Gourmet confidences with the chefs of the “Tables roannaises”

In their elegant white aprons, they are more than twenty restaurateurs to pose for the family photo of the Association des Tables roannaises. Created in 2009 and taking over from the former Amicale des Restaurateurs, it aims to promote local gastronomy. All year round, the member chefs participate in events, demonstrating the quality of their know-how and the products of the Roanne region.

Frédéric STALPORT - My Cottage - Le Coteau, president of the association

“There is strength in unity, as they say! This association represents a useful network in our profession, within which there is a great synergy. This allows us to share our experiences, our issues. Roanne's gastronomy is rich in its products, its chefs and its many restaurants: visitors often point out to us, here we eat well! For my part, I like traditional cuisine, I try to work with raw and local products as much as possible. ”

His favorite local products
Charolais beef, an excellent meat that I offer very often on my menu. I also always have something made from Fourme de Montbrison: these are waffles right now!

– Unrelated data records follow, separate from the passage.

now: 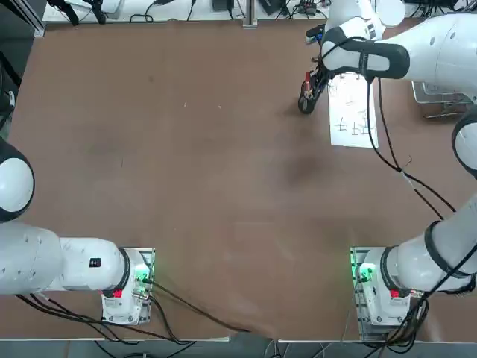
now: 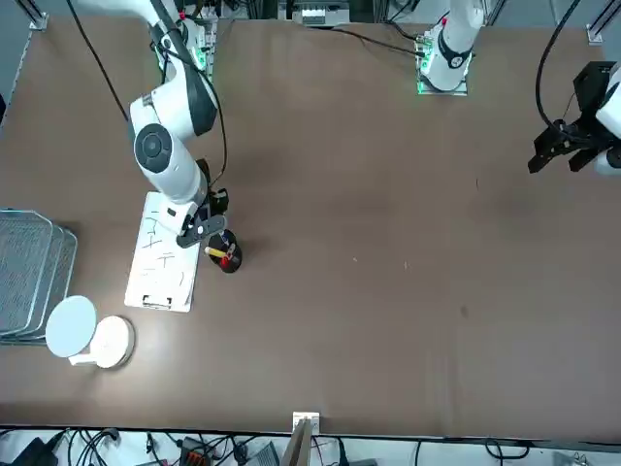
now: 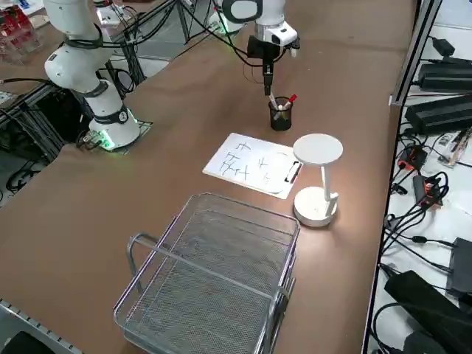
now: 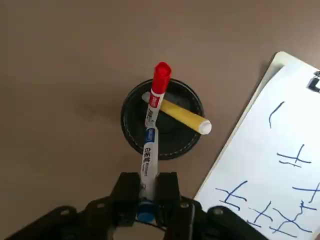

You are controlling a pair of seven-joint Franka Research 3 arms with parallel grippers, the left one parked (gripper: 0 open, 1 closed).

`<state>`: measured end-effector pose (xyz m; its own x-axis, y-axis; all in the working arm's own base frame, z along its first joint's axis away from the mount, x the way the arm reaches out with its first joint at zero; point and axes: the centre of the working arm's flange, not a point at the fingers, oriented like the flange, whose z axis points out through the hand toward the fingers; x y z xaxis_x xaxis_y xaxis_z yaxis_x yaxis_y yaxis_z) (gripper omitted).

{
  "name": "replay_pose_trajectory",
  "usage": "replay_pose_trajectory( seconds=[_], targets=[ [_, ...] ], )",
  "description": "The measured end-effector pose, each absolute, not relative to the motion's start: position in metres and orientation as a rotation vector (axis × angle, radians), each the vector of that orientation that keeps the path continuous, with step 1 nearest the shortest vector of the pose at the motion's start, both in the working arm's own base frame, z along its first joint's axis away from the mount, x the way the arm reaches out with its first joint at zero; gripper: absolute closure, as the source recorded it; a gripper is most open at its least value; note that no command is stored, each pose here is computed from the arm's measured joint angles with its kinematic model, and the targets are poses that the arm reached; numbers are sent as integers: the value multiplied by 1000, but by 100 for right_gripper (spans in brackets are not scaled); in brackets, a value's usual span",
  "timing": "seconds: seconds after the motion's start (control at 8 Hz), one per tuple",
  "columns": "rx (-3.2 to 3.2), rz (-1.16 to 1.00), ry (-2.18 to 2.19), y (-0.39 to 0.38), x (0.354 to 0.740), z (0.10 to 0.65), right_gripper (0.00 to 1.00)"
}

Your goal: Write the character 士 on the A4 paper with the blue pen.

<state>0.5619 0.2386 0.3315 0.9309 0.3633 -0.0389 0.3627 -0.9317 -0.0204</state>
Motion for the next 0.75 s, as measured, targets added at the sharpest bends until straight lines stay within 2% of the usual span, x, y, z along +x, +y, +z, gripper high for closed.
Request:
replay_pose_trajectory(
  seconds=[0.75],
  targets=[
    [-3089,12,-541,220,575,323,79]
  ],
)
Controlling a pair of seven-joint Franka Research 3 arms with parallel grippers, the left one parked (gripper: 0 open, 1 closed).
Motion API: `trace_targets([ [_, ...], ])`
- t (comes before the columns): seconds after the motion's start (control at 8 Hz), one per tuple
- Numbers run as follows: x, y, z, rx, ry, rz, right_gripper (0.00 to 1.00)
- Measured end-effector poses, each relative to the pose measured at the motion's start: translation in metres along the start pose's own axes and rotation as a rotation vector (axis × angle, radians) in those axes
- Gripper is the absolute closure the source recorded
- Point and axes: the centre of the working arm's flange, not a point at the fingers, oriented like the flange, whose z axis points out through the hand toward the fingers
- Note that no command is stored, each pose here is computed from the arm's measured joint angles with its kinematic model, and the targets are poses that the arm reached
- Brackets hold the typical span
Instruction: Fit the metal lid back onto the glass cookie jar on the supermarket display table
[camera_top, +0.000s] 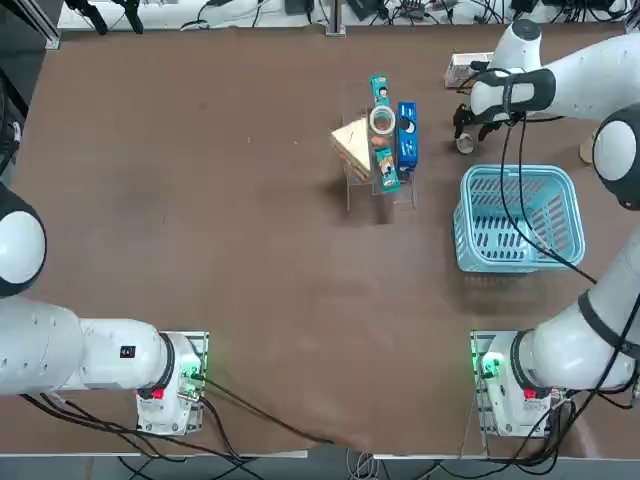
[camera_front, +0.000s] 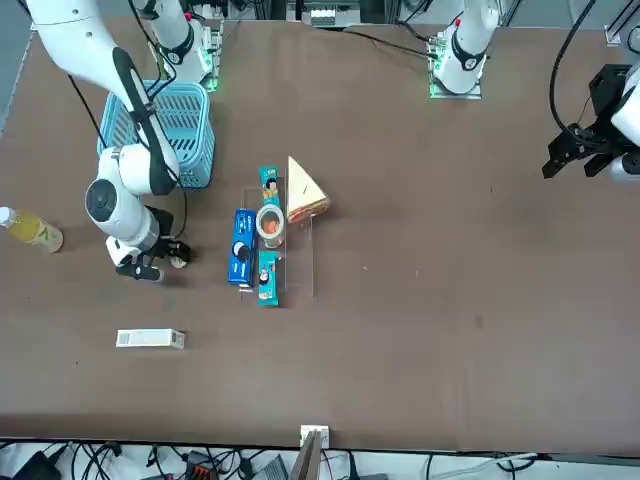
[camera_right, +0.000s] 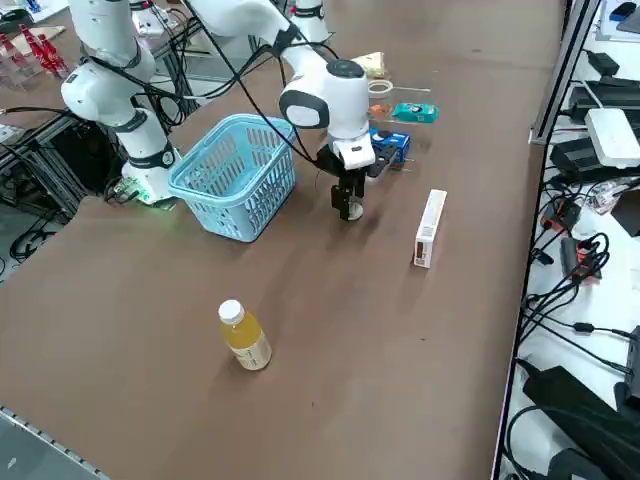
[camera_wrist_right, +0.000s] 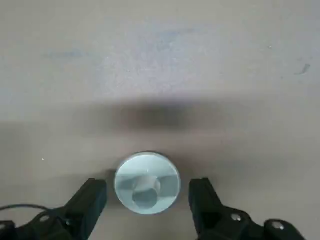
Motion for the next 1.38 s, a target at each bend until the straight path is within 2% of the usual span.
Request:
trace_targets([
  [0.38,-0.0021,-0.0014,0.0048,-0.001,-0.009,-0.003,0.0],
  [0.75,-0.0026,-0.0015,0.0063,-0.001,-0.012,-0.003,0.11],
  [0.88,-0.0027,-0.0017,0.0063,-0.001,-0.012,-0.003,0.3],
  [1.0,-0.0028,-0.0021,0.0063,-0.001,-0.013,-0.004,0.56],
  [1.12,-0.0024,-0.0027,0.0042,0.0,-0.01,-0.005,0.72],
  [1.38,-0.0023,-0.0047,0.003,0.001,-0.008,-0.008,0.73],
])
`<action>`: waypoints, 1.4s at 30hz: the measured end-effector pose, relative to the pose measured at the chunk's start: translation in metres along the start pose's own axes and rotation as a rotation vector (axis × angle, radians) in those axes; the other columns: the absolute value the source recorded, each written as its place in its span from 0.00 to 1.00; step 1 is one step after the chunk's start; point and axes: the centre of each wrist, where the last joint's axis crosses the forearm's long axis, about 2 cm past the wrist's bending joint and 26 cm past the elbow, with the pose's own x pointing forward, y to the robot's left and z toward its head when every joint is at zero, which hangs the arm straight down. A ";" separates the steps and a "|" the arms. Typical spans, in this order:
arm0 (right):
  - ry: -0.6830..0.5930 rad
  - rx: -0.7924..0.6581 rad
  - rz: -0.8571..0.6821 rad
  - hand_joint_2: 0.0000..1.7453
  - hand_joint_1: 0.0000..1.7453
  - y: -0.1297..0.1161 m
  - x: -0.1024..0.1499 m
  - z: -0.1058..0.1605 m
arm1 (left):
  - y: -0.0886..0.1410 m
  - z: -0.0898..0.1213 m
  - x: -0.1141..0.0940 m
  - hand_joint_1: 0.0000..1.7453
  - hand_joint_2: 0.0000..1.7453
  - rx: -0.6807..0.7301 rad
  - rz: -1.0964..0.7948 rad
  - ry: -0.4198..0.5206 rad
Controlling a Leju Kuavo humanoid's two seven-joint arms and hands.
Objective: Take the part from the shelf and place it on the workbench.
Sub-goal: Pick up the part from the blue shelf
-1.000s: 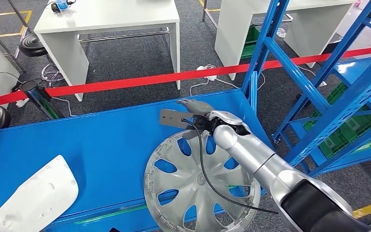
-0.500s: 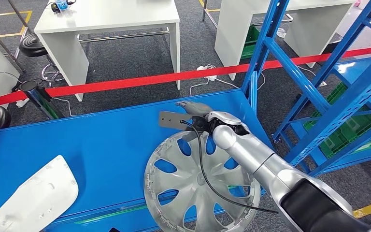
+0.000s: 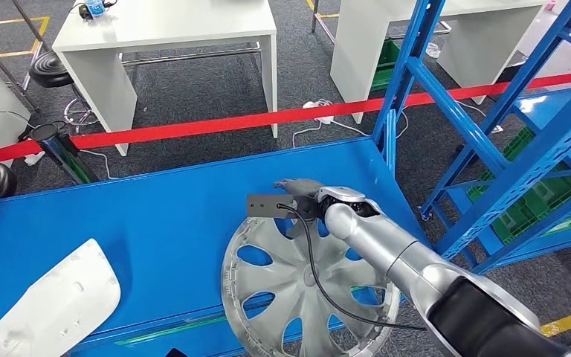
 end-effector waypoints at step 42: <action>0.105 0.084 0.017 1.00 1.00 0.030 -0.022 -0.005 | 0.003 0.000 0.003 0.00 0.00 0.011 0.013 -0.010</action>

Loïc VAILLANT - The Bel'Vue - Le Cergne, treasurer of the association

“I started cooking by spreading out pieces of dough that my grandmother left me with her rolling pin! Today, I have been installed for 30 years, I am almost an “old” and I invite young chefs to join the association, which is also a great group of friends. Roanne gastronomy is distinguished as much by quantity as by quality: there are many addresses in the area, ranging from very high-end to small bistros. Whatever the atmosphere, the food is good thanks to the use of good local products and the mastery of know-how. The profession of cook is not valued enough in my opinion: the title of Master Restaurateur and the association help to shed more light on us, I hope. ” 

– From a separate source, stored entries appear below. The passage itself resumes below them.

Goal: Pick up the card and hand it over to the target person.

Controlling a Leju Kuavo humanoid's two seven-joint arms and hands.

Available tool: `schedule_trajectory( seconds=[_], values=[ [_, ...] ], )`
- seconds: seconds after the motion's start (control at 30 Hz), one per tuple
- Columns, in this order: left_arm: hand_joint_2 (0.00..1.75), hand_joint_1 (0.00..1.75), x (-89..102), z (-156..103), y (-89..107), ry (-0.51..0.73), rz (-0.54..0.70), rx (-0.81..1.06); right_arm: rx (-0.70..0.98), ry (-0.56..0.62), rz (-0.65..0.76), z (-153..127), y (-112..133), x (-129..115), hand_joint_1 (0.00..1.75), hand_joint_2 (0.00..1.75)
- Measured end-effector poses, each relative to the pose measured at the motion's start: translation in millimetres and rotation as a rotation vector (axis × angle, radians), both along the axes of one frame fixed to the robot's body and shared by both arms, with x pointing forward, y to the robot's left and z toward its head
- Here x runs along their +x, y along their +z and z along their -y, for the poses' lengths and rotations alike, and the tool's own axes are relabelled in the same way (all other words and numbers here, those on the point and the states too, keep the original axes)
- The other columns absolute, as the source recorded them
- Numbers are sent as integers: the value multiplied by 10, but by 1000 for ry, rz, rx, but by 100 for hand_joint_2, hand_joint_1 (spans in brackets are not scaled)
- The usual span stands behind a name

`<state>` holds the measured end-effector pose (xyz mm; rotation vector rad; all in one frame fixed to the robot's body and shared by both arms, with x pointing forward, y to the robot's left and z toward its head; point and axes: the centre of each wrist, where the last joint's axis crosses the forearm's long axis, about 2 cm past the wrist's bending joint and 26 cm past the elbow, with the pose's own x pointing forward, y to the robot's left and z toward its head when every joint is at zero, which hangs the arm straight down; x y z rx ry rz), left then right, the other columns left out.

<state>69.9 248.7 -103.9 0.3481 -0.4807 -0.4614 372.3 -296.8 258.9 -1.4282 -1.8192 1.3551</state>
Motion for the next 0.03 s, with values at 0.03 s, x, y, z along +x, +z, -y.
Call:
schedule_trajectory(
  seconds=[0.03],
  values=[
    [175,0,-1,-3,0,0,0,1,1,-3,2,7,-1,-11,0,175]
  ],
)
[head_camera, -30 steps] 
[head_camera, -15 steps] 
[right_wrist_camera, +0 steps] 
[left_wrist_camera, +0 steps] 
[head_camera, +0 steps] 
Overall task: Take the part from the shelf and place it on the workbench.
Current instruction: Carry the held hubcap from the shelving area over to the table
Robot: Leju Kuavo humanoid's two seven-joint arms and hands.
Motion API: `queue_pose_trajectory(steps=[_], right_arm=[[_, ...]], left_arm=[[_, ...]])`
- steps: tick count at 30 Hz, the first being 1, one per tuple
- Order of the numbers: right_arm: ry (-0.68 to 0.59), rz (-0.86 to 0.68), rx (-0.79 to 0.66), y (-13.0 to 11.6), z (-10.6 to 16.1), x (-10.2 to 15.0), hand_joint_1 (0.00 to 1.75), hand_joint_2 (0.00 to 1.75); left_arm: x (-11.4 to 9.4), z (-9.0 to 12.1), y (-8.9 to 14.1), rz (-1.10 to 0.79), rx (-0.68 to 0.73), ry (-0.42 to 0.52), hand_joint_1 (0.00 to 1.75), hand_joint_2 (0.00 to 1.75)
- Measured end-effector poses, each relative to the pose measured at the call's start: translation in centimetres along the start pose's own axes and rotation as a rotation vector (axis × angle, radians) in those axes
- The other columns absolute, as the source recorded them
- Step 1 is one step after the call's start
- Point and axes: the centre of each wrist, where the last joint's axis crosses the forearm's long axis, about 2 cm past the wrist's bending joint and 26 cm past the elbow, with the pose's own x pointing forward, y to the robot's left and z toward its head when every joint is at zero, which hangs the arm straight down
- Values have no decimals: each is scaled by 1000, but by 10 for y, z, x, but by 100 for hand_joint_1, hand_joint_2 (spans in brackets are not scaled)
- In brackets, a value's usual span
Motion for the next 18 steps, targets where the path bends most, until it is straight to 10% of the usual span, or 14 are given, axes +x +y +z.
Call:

His favorite local products
I love the Fourme de Montbrison, to work hot or cold. Being located 3 km from the Rhône, I also work with carp fillet, char ... My priority always goes to local producers.

Max Reure - Le Petit Prince - Saint-Alban-les-Eaux, member of the association

“With the members of the association, we like to meet around a good table: it is above all what brings us together. The operations we carry out together are an opportunity to promote catering beyond our borders. It seems to me that Roanne's gastronomy owes its richness to its geographical location: we are at the crossroads of different regions, which allows chefs to open up to a wide variety of products to enhance our dishes. At Le Petit Prince, I started by making snacks, then we gradually improved the quality of our dishes and our services. Customers remain loyal and are attached to our establishment and its family history, dating back more than 500 years. ”

Max Reure au Petit Prince à Saint-Alban-les-Eaux

His favorite local products
I like to cook meat: we offer Ambierle lamb, Charolais of course, sometimes pigeon. For cheeses, we trust the Mons House. Thanks to more and more producers, we can make a whole menu based on Roanne products.

Gabriel

Author

Gabriel

Curious and always in search of new sensations, I multiply the experiences. I like going out to meet the great people of Roannaise gastronomy as much as taking an interest in the heritage of the region.